Clear Sky Science · en
Baloxavir outperforms oseltamivir, favipiravir, and amantadine in treating lethal influenza A(H5N1) HA clade 2.3.4.4b infection in mice
Why this matters for future flu threats
Bird flu usually sounds like a problem for farms and wildlife, but a recent strain called H5N1 has begun infecting cows and people, raising worries about a future pandemic. This study asks a very practical question: if that happens, which existing flu pills are most likely to save lives? Using a well-established mouse model of severe H5N1 disease, the researchers directly compared four licensed drugs and found that one—baloxavir—clearly stood out. Their results help guide which medicines should be front‑line options if this strain ever starts spreading widely in humans.

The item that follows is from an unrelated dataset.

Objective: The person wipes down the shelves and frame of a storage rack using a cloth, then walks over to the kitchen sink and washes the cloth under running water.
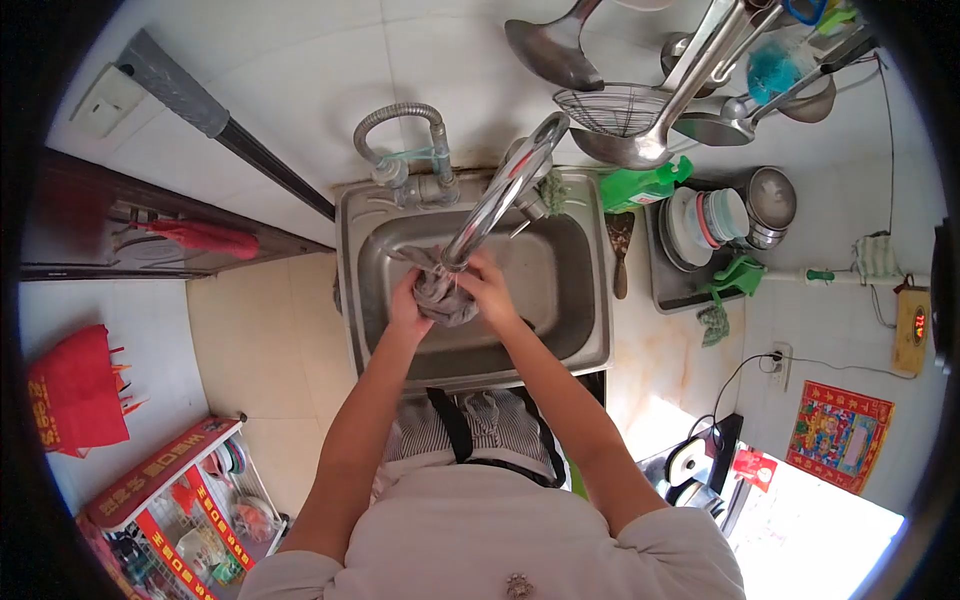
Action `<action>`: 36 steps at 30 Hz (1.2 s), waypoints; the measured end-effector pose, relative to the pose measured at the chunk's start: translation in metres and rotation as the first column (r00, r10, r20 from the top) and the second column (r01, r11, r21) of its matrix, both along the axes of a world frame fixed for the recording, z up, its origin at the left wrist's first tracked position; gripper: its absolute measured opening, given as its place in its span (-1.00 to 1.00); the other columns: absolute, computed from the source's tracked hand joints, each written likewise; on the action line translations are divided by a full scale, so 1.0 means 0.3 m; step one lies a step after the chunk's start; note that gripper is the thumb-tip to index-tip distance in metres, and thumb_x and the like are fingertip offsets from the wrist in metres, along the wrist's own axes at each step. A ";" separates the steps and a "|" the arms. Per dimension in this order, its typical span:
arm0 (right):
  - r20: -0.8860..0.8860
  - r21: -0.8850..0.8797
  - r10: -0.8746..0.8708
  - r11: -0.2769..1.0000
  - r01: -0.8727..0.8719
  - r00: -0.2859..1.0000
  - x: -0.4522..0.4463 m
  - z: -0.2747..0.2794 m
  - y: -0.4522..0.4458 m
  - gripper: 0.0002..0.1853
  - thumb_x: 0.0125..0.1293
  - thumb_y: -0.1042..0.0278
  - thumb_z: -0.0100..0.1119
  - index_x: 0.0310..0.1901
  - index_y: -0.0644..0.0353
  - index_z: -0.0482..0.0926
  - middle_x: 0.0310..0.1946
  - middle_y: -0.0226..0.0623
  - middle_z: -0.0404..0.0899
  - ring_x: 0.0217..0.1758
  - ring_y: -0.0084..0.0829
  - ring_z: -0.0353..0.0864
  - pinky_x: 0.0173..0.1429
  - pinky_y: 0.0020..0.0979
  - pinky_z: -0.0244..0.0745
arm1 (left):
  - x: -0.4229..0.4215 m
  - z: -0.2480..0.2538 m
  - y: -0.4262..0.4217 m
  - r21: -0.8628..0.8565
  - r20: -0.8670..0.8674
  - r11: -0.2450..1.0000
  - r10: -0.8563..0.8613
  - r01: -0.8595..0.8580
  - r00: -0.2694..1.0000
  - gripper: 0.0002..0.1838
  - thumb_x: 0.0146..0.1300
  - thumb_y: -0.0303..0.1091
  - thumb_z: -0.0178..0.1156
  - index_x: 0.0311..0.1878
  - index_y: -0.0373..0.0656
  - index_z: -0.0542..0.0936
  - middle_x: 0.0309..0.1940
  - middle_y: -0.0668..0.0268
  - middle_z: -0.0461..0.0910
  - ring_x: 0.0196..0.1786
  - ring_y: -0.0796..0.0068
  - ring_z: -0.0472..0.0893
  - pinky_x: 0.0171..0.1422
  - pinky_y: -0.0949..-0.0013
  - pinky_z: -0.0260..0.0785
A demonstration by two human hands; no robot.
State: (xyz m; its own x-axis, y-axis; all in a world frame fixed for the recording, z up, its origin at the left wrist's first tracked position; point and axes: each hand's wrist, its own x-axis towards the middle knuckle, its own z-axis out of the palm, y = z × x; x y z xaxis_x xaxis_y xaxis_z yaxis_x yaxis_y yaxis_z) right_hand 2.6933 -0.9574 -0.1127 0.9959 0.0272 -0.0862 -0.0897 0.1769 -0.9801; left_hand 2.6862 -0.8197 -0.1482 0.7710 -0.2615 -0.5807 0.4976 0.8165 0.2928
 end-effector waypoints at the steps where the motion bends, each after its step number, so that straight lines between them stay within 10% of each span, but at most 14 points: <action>1: -0.170 0.119 -0.098 0.986 0.119 0.981 -0.005 0.062 0.009 -0.75 0.27 0.28 0.18 -0.10 0.24 0.55 -0.37 -0.49 0.50 -0.29 -0.59 0.40 -0.13 -0.48 0.36 | 0.005 -0.016 -0.005 0.088 0.021 0.996 0.000 -0.002 1.000 -0.58 0.40 -0.07 -0.14 0.10 -0.18 0.45 0.01 0.20 0.52 0.06 0.31 0.53 0.19 0.25 0.34; 3: -0.519 0.279 -0.214 0.873 0.401 0.828 -0.020 0.238 0.034 -0.70 0.27 0.34 0.15 0.01 0.23 0.51 -0.40 -0.48 0.49 -0.33 -0.59 0.41 -0.19 -0.49 0.38 | 0.013 -0.012 -0.024 0.262 0.057 0.965 -0.012 -0.003 0.998 -0.63 0.39 -0.11 -0.11 0.03 -0.19 0.48 -0.09 0.25 0.56 -0.02 0.36 0.56 0.10 0.30 0.38; 7: -0.280 -0.257 -0.396 0.909 0.329 0.875 -0.038 -0.001 0.098 -0.54 0.19 0.13 0.28 -0.05 0.36 0.49 -0.32 -0.17 0.56 -0.31 -0.49 0.45 -0.18 -0.40 0.41 | 0.001 0.036 -0.129 0.509 0.170 0.829 0.166 -0.231 0.971 -0.77 0.31 -0.26 0.11 -0.19 -0.27 0.52 -0.35 0.38 0.51 -0.32 0.63 0.44 -0.23 0.47 0.29; 10: -0.129 -0.297 -0.603 0.781 0.549 0.787 -0.019 -0.019 0.145 -0.69 0.19 0.34 0.21 -0.13 0.41 0.51 -0.56 -0.39 0.46 -0.46 -0.64 0.33 -0.41 -0.47 0.33 | 0.027 0.140 -0.124 0.853 0.227 0.482 0.001 -0.199 0.974 -0.78 0.27 -0.30 0.16 -0.26 -0.31 0.55 -0.48 0.41 0.50 -0.46 0.63 0.42 -0.35 0.46 0.26; 16: -0.003 -0.378 -0.542 0.779 0.501 0.840 0.024 -0.002 0.139 -0.79 0.20 0.39 0.18 -0.33 0.44 0.54 -0.60 -0.35 0.47 -0.51 -0.62 0.34 -0.43 -0.45 0.33 | 0.072 0.071 -0.097 0.827 0.306 0.457 0.126 -0.329 0.944 -0.70 0.24 -0.22 0.21 -0.21 -0.33 0.58 -0.41 0.28 0.61 -0.40 0.54 0.55 -0.26 0.43 0.38; 19: -0.258 -0.155 -0.481 0.877 0.456 0.838 0.046 0.018 0.086 -0.72 0.25 0.26 0.18 -0.43 0.36 0.56 -0.54 -0.30 0.55 -0.50 -0.50 0.43 -0.31 -0.36 0.40 | 0.048 0.108 -0.039 0.282 0.050 0.924 0.255 -0.259 0.966 -0.50 0.28 -0.02 0.13 0.08 -0.27 0.48 -0.03 0.14 0.56 -0.04 0.38 0.56 0.07 0.29 0.38; 23: -0.376 0.590 -0.204 0.699 0.403 0.904 0.072 0.084 0.005 -0.88 0.27 0.43 0.14 -0.25 0.30 0.56 -0.34 -0.33 0.54 -0.32 -0.56 0.46 -0.19 -0.45 0.42 | -0.012 0.148 0.052 -0.261 -0.032 0.964 0.039 -0.046 0.999 -0.24 0.22 0.30 -0.03 0.29 -0.09 0.31 0.27 0.13 0.32 0.31 0.07 0.32 0.41 -0.06 0.06; 26: -0.367 0.418 -0.046 0.884 0.209 0.929 0.046 0.091 -0.014 -0.73 0.27 0.35 0.18 -0.08 0.34 0.52 -0.28 -0.31 0.56 -0.23 -0.54 0.51 -0.09 -0.46 0.43 | 0.016 -0.062 0.042 -0.317 0.226 0.946 0.011 0.063 0.974 -0.30 0.24 0.25 0.00 0.28 -0.05 0.33 0.24 0.16 0.36 0.25 0.15 0.39 0.35 0.03 0.17; 28: -0.131 0.025 -0.252 0.966 0.258 0.959 0.037 0.056 -0.022 -0.57 0.24 0.26 0.22 0.03 0.37 0.44 -0.18 -0.22 0.57 -0.11 -0.42 0.53 0.02 -0.38 0.41 | 0.037 -0.109 0.049 -0.176 0.183 0.981 -0.050 0.083 0.982 -0.36 0.27 0.18 0.01 0.26 -0.07 0.34 0.20 0.19 0.39 0.22 0.22 0.41 0.30 0.11 0.24; 32: 0.068 -0.487 -0.191 0.850 0.200 0.979 -0.016 -0.029 0.023 -0.41 0.19 0.05 0.23 0.13 0.33 0.42 -0.13 0.07 0.57 -0.02 -0.04 0.56 0.07 -0.20 0.40 | -0.011 0.044 -0.002 0.185 0.184 0.980 0.043 -0.077 0.982 -0.56 0.34 -0.05 0.02 0.13 -0.15 0.42 0.00 0.28 0.51 0.04 0.38 0.52 0.14 0.28 0.36; 33: 0.009 -0.642 -0.141 0.758 0.114 0.990 -0.049 -0.046 0.048 -0.41 0.20 0.01 0.21 0.12 0.31 0.44 -0.16 0.11 0.57 -0.05 0.02 0.57 0.04 -0.20 0.42 | -0.017 0.073 -0.082 0.580 0.133 0.790 0.151 -0.201 0.980 -0.71 0.37 -0.16 -0.01 -0.05 -0.17 0.50 -0.28 0.36 0.55 -0.21 0.46 0.55 0.00 0.35 0.39; 36: -0.075 -0.727 -0.233 0.678 0.107 0.970 -0.076 -0.024 0.081 -0.50 0.18 -0.08 0.17 -0.19 0.30 0.57 -0.40 0.13 0.55 -0.31 0.13 0.55 -0.21 -0.11 0.46 | 0.000 -0.011 -0.102 0.770 0.211 0.600 0.081 -0.216 0.974 -0.74 0.39 -0.21 -0.03 -0.23 -0.21 0.53 -0.49 0.41 0.49 -0.40 0.56 0.47 -0.20 0.43 0.37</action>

A dangerous virus on the move
The work focuses on a modern branch of H5N1, known as clade 2.3.4.4b, that has swept across continents in wild birds and poultry and has now infected mammals such as foxes, seals, cows, and a small number of people. In animals and in rare human cases, this virus can move from the lungs into the brain, causing severe lung damage, neurological symptoms, and often death. Vaccines tailored to this exact strain are not yet stockpiled at scale, so antiviral drugs—medicines that directly block the virus—may be crucial if outbreaks grow. The authors previously showed that these viruses look sensitive to several approved flu drugs in lab dishes, but it was unknown whether that lab susceptibility would translate into real protection in a living body.

Putting four flu drugs to a head‑to‑head test
The team infected mice with two highly lethal H5N1 viruses originally isolated from wild birds in North America. Without treatment, nearly all mice quickly lost weight, developed signs of brain involvement such as tremors and hind‑limb weakness, and died within about a week. The scientists then treated separate groups of mice with one of four medicines that each attack a different step in the virus life cycle: oseltamivir (a standard flu drug that blocks virus release), baloxavir (a newer drug that shuts down a key viral copying enzyme), favipiravir (another polymerase‑targeting drug), and amantadine (an older drug that blocks a viral ion channel). Doses and timing were chosen to mirror or exceed realistic human exposures, including both preventive use and treatment starting a day after infection.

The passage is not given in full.